TRR 181 Seminar "A deep learning approach to extract internal tides scattered by geostrophic turbulence" by Han Wang (University of Edinburgh)

The TRR 181 seminar is held every other week in the semester and as announced during semester break. The locations of the seminar changes between the three TRR181 locations, but is broadcasted online for all members of the TRR.

The TRR 181 seminar is held by Dr. Han Wang (University of Edinburgh) on July 6, 11am Bundesstr. 53 20146 Hamburg, room 22/23.

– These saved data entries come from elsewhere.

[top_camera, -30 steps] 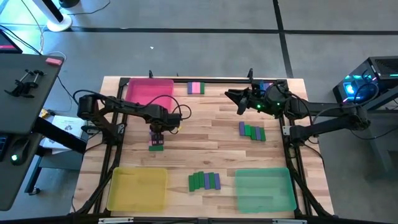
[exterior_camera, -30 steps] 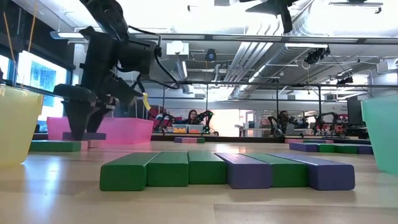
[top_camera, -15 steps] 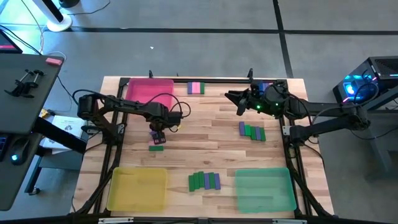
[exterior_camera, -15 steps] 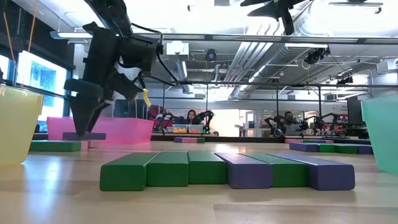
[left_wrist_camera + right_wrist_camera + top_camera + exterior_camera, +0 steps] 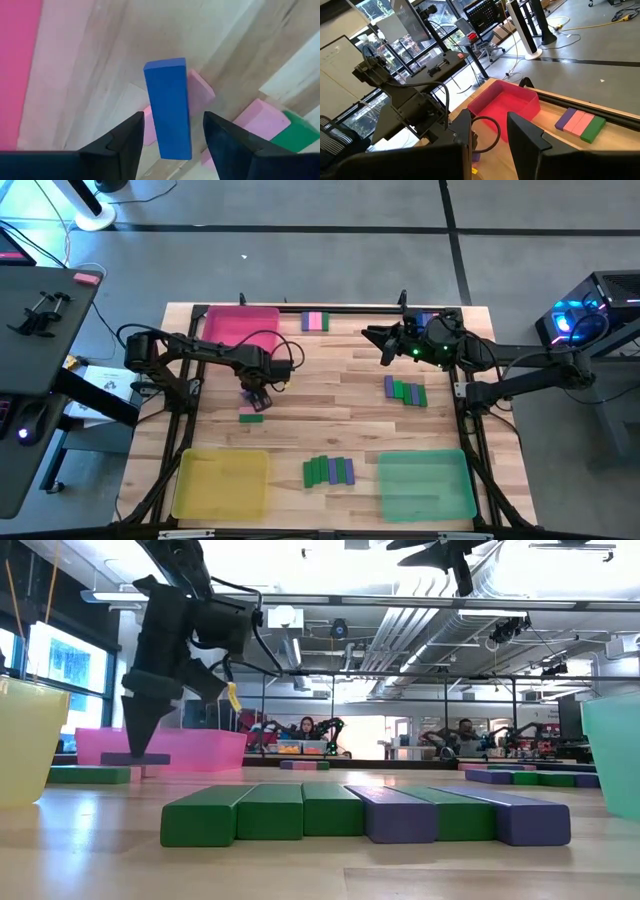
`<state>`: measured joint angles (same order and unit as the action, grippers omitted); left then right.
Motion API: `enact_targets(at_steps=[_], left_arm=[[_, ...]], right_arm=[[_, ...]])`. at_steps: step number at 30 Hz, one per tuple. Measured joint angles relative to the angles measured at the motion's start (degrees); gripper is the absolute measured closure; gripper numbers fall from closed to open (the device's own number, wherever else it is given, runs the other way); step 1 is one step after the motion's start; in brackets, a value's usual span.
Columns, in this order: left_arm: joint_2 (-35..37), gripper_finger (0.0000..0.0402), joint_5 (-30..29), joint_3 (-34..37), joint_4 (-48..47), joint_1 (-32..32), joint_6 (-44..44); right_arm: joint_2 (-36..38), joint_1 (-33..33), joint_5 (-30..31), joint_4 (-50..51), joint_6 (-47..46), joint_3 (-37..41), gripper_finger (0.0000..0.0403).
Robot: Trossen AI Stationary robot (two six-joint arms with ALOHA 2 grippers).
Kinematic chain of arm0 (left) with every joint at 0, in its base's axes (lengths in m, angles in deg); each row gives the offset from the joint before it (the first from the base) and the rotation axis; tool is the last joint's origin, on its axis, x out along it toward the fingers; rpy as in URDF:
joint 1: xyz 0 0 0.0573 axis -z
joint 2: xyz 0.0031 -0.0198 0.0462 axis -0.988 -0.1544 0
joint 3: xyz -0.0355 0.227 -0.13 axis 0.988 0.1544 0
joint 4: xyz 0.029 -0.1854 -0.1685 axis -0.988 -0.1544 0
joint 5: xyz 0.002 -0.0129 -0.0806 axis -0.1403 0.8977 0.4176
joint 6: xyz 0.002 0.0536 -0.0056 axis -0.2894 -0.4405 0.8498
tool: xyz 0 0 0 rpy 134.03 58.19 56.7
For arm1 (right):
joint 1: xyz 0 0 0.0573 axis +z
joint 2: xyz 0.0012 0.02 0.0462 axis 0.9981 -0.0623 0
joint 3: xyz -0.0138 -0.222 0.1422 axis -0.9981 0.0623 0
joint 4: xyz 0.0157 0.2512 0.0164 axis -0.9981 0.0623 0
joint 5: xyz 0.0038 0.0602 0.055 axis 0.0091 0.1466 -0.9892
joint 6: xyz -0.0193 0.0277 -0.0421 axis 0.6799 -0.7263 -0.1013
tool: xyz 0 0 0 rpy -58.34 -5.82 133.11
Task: Sort blocks
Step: Put the violet block into the pink bin
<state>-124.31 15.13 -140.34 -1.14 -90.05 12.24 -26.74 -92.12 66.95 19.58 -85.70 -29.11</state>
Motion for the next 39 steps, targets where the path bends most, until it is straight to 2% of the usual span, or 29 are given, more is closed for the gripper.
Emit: enact_targets(at_steps=[10,20,23,30,39], left_arm=[[0.0,0.0165,1.5,0.0,0.3,-0.1,0.9],[-0.5,0.0162,3.3,0.0,2.2,-1.9,1.3],[-0.5,0.0178,3.3,0.0,2.0,-2.7,1.3],[-0.5,0.0247,3.4,0.0,4.0,-3.5,1.3],[-0.5,0.0259,4.5,0.0,3.6,-3.5,2.3]], right_arm=[[0.0,0.0,0.0,0.0,0.0,0.0,0.0331],[0.0,0.0,0.0,0.0,0.0,0.0,0.0331],[0.0,0.0,0.0,0.4,-0.1,0.0,0.0331],[0.0,0.0,0.0,0.5,-0.1,0.0,0.0331],[0.0,0.0,0.0,0.5,-0.1,0.0,0.0331]])
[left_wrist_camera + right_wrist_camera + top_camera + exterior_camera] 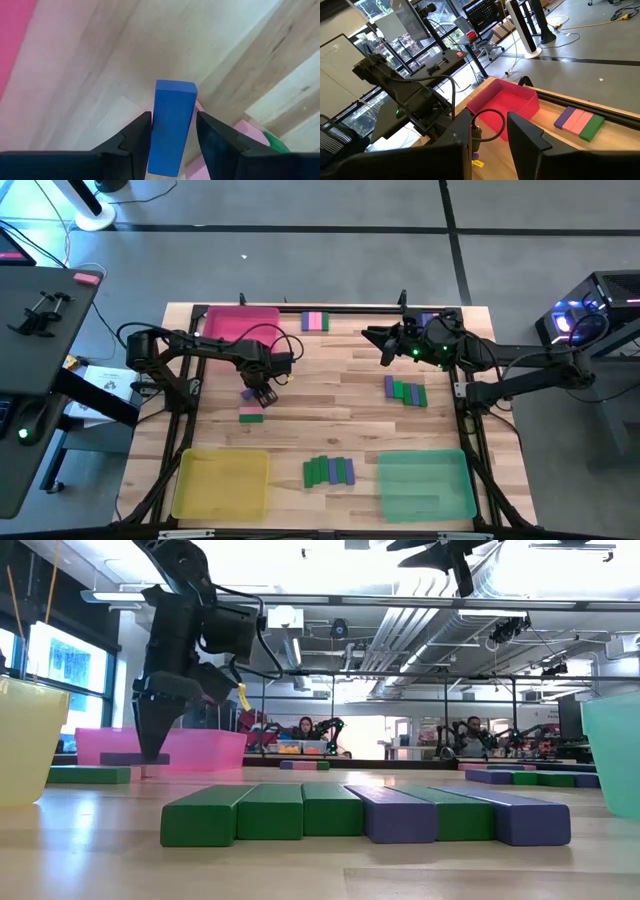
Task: Sort blocks
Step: Put the violet block into the pink bin
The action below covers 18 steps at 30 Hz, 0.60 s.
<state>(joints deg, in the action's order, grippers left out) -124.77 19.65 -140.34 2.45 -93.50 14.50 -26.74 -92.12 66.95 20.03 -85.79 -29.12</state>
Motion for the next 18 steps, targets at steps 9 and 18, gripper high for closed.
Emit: enact_targets(at_steps=[9,18], left_arm=[[0.0,0.0259,0.4,0.6,1.2,0.0,-1.3],[0.2,0.026,2.3,3.2,1.2,-0.1,-1.0]], right_arm=[[0.0,0.0,0.0,0.0,0.4,0.0,0.0331],[0.0,0.0,0.0,0.5,0.6,0.0,0.0331]])
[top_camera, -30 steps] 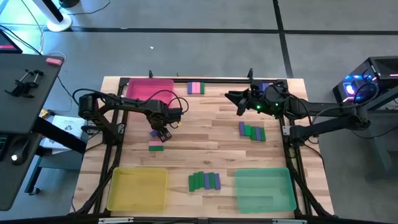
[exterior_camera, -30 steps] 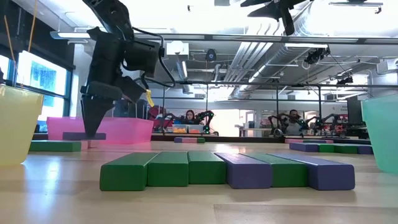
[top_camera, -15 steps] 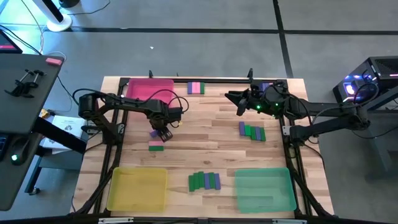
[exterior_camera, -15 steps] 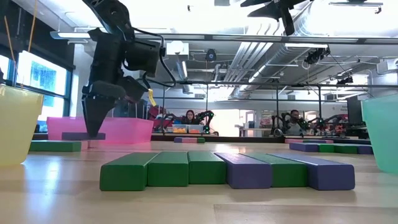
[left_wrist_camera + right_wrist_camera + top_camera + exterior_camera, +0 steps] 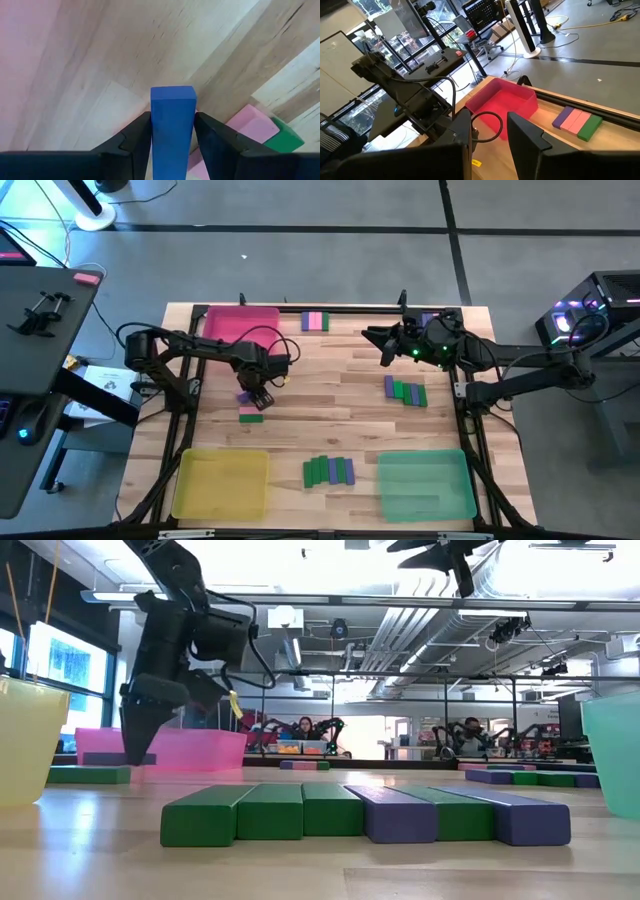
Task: Sort blocks
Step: Put the violet block into the pink bin
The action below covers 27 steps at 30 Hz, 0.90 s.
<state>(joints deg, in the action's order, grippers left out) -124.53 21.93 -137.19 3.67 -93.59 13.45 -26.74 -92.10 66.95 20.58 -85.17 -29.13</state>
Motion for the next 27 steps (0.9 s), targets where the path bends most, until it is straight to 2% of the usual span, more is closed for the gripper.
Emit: enact_targets(at_steps=[4,11,15,17,22,24,27], left_arm=[[-0.2,0.0277,-0.4,-2.1,-1.5,0.0,-0.9],[2.1,0.0342,-0.4,-8.1,-3.2,0.0,-4.6],[5.2,0.0355,-0.5,-10.3,-3.4,0.4,-6.5],[8.2,0.0364,-2.6,-10.5,-1.6,1.2,-6.5],[17.5,0.0398,-18.0,-8.8,7.8,2.3,-5.7],[19.4,0.0399,-18.3,-8.7,8.6,0.5,-6.2],[20.6,0.0395,-15.4,-8.7,8.5,-1.7,-8.8]], right_arm=[[0.0,0.0,0.0,0.2,0.0,0.0,0.0331],[0.0,0.0,0.0,0.5,-0.5,0.0,0.0331],[0.0,0.0,-0.2,0.5,-0.6,0.0,0.0331],[0.0,0.0,-0.6,0.3,-0.7,0.0,0.0331],[0.0,0.0,-1.3,-0.5,-0.7,0.0,0.0331],[0.0,0.0,-1.4,-0.6,-1.1,0.0,0.0331],[0.0,0.0,-1.5,-0.6,-1.7,0.0,0.0331]])
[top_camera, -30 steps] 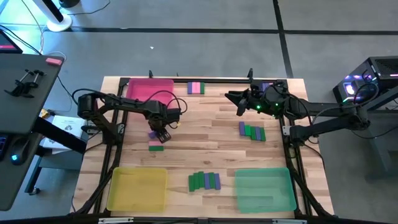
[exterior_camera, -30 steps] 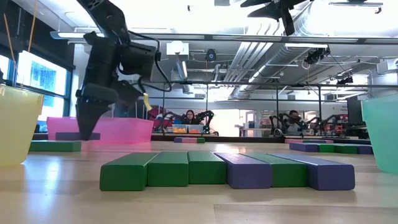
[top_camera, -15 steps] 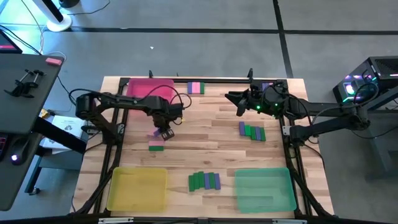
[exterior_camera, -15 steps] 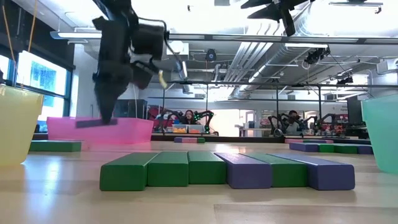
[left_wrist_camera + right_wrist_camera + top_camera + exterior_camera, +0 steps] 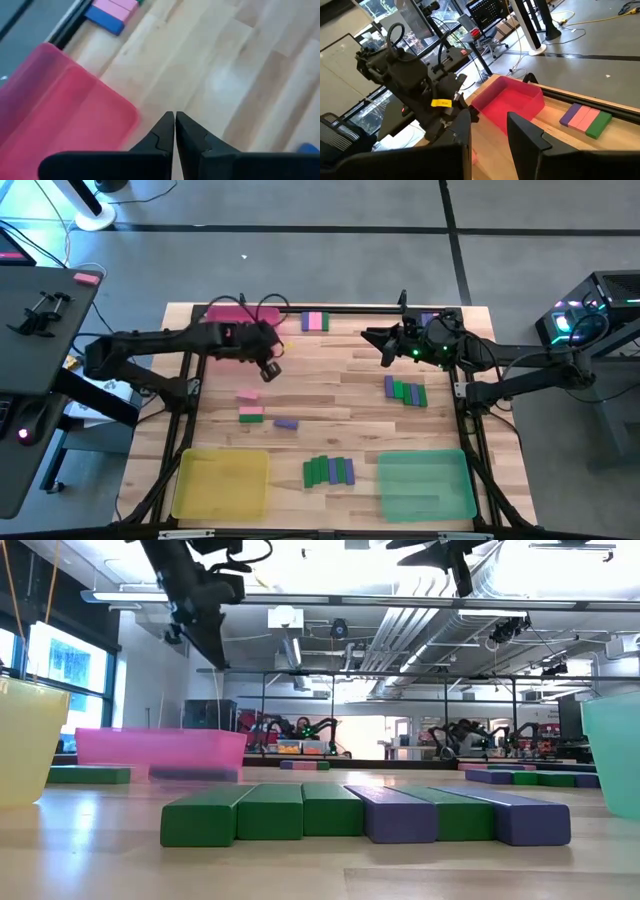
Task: Sort blocks
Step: Put the violet block into the pink bin
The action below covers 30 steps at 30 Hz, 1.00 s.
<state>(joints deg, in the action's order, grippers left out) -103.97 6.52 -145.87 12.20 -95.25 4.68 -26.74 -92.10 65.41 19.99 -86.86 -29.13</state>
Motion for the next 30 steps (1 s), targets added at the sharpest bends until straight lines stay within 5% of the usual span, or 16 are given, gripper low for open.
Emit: enact_targets(at_steps=[8,14,23,30], left_arm=[[-3.0,0.0392,14.9,0.0,0.4,3.1,-6.0],[-10.3,0.0311,19.5,-0.5,0.1,14.9,-12.9],[-19.6,0.0153,17.3,-9.4,1.6,27.6,-13.3],[-27.5,0.0103,14.5,-10.5,0.2,29.7,-4.1]], right_arm=[[0.0,0.0,-0.2,0.0,0.0,0.0,0.0331],[0.0,0.0,-0.3,0.0,0.1,0.0,0.0331],[0.0,0.0,-1.5,3.0,1.7,0.0,0.0331],[0.0,0.0,-3.1,3.8,2.6,0.0,0.0331]])
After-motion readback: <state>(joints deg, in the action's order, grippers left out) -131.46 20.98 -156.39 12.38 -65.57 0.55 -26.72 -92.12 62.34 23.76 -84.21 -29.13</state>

A deep learning approach to extract internal tides scattered by geostrophic turbulence

Abstract

Internal tides (ITs) are inertia-gravity waves generated by large-scale oceanic tidal currents flowing over topography, important to oceanographers due to their roles in problems such as deep/upper ocean mixing. Conventionally, for altimetric observations of Sea Surface Height (SSH) data, ITs have been extracted by harmonically fitting over observed time sequences. However, in presence of strong time-dependent phase shifts induced by interactions with mean flows or changes in stratifications, harmonic fits do not work well for data with coarse temporal sampling. Such problem would be exacerbated in the upcoming Surface Water Ocean Topography (SWOT) satellite mission due to the finer spatial scales to be resolved. However, SWOT’s wide swaths will un-precedentedly produce SSH snapshots that are spatially two-dimensional, which allows the community to treat tidal extraction as an operation on two-dimensional images. Here, we regard tidal extraction purely as an image translation problem. We design and train what we call ”Toronto Internal Tide Emulator” (TITE), a conditional Generative Adversarial Network, which, given a snapshot of raw SSH, generates a snapshot of the embedded tidal component. The presentation will introduce a recent work (see (Wang et al., 2021)) where we train and test TITE on a set of idealized numerical eddying simulation . No temporal information or physical knowledge is required for TITE to work in this scenario. We test TITE on data whose dynamical regimes are different from the data provided during training. Despite the diversity and complexity of data, it accurately extracts tidal components in mostindividual snapshots considered and reproduces physically meaningful statistical properties. Predictably, TITE’s performance decreases with the intensity of the turbulent flow. Ongoing work where we simplify and improve the algorithm will be discussed too.